→ **Activity**: From the first line to the last, set down the material exactly, leaving out its pictures.

→ **Given information**:
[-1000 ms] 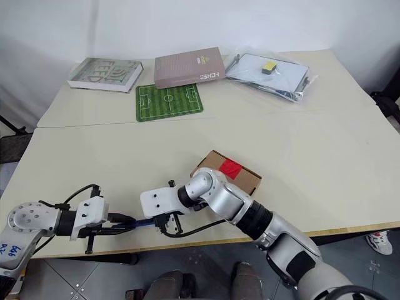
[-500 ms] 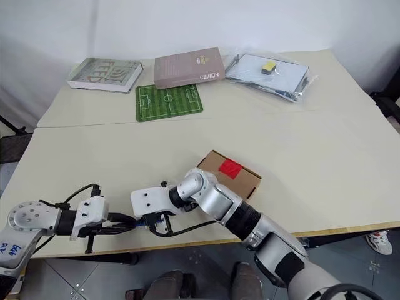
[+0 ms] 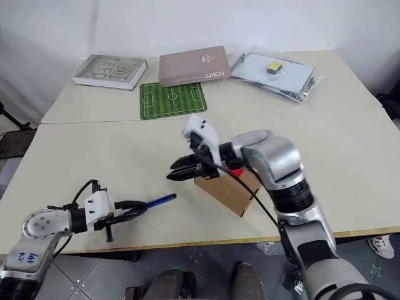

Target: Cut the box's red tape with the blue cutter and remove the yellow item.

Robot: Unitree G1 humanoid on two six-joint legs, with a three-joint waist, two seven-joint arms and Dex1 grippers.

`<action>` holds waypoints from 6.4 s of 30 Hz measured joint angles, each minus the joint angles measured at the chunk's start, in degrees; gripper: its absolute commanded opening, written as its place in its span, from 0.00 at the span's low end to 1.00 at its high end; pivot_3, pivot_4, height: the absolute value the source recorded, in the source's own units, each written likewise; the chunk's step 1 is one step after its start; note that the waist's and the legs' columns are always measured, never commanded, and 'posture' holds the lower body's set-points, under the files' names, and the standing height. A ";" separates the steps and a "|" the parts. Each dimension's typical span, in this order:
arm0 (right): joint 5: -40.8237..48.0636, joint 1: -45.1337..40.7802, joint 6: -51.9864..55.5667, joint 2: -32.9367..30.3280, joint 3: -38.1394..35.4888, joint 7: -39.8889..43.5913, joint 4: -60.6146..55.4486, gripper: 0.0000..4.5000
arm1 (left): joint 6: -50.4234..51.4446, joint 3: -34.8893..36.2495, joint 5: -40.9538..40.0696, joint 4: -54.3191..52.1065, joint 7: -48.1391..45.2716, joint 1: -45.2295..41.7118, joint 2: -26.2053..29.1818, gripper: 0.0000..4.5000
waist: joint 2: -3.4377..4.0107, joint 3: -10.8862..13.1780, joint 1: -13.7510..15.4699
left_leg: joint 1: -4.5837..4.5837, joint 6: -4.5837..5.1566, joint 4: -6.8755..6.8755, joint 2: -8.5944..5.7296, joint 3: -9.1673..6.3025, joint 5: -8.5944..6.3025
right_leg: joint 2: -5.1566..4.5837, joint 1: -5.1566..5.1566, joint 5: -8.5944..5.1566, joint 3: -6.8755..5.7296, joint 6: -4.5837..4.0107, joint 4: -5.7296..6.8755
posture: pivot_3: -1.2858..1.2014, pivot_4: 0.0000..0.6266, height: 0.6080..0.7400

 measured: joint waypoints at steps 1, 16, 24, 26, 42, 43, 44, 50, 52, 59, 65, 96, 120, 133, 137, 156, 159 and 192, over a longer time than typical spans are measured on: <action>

→ **Expected output**:
[-1000 ms] 
[-500 ms] 
[+0 ms] 

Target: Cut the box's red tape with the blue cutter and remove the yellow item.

Robot: Unitree G1 humanoid on two six-joint legs, with a three-joint waist, two seven-joint arms and Dex1 grippers.

`<action>` holds waypoints from 6.4 s of 30 Hz measured joint angles, each minus the joint angles measured at the chunk's start, in degrees; gripper: its absolute commanded opening, written as its place in its span, from 0.00 at the span's low end to 1.00 at its high end; pivot_3, pivot_4, height: the absolute value the source recorded, in the source's own units, each written likewise; the chunk's step 1 is one step after its start; note that the waist's and the legs' columns are always measured, never commanded, and 'posture' holds the lower body's set-points, under the files' names, and the standing height. A ";" separates the steps and a "|" the parts. Each dimension's typical span, in this order:
arm0 (right): joint 5: -40.8237..48.0636, joint 1: -45.1337..40.7802, joint 6: -51.9864..55.5667, joint 2: -32.9367..30.3280, joint 3: -38.1394..35.4888, joint 7: -39.8889..43.5913, joint 4: -60.6146..55.4486, gripper: 0.0000..4.5000
arm1 (left): joint 6: -50.4234..51.4446, joint 3: -34.8893..36.2495, joint 5: -40.9538..40.0696, joint 4: -54.3191..52.1065, joint 7: -48.1391..45.2716, joint 1: -45.2295..41.7118, joint 2: -26.2053..29.1818, gripper: 0.0000..4.5000
waist: joint 2: -3.4377..4.0107, joint 3: -10.8862..13.1780, joint 1: -13.7510..15.4699
left_leg: joint 1: -4.5837..4.5837, joint 6: -4.5837..5.1566, joint 4: -6.8755..6.8755, joint 2: -8.5944..5.7296, joint 3: -9.1673..6.3025, joint 5: -8.5944..6.3025
right_leg: joint 2: -5.1566..4.5837, joint 1: -5.1566..5.1566, joint 5: -8.5944..5.1566, joint 3: -6.8755..5.7296, joint 6: -4.5837..4.0107, joint 4: -5.7296..6.8755
posture: pivot_3: -1.2858..1.2014, pivot_4: 0.0000..0.6266, height: 0.6080..0.7400

 measured: joint waypoints at steps 1, 16, 24, 26, 42, 43, 44, 50, 52, 59, 65, 96, 120, 133, 137, 156, 159 and 192, over a longer time than typical spans are measured on: <action>

The exercise is now complete.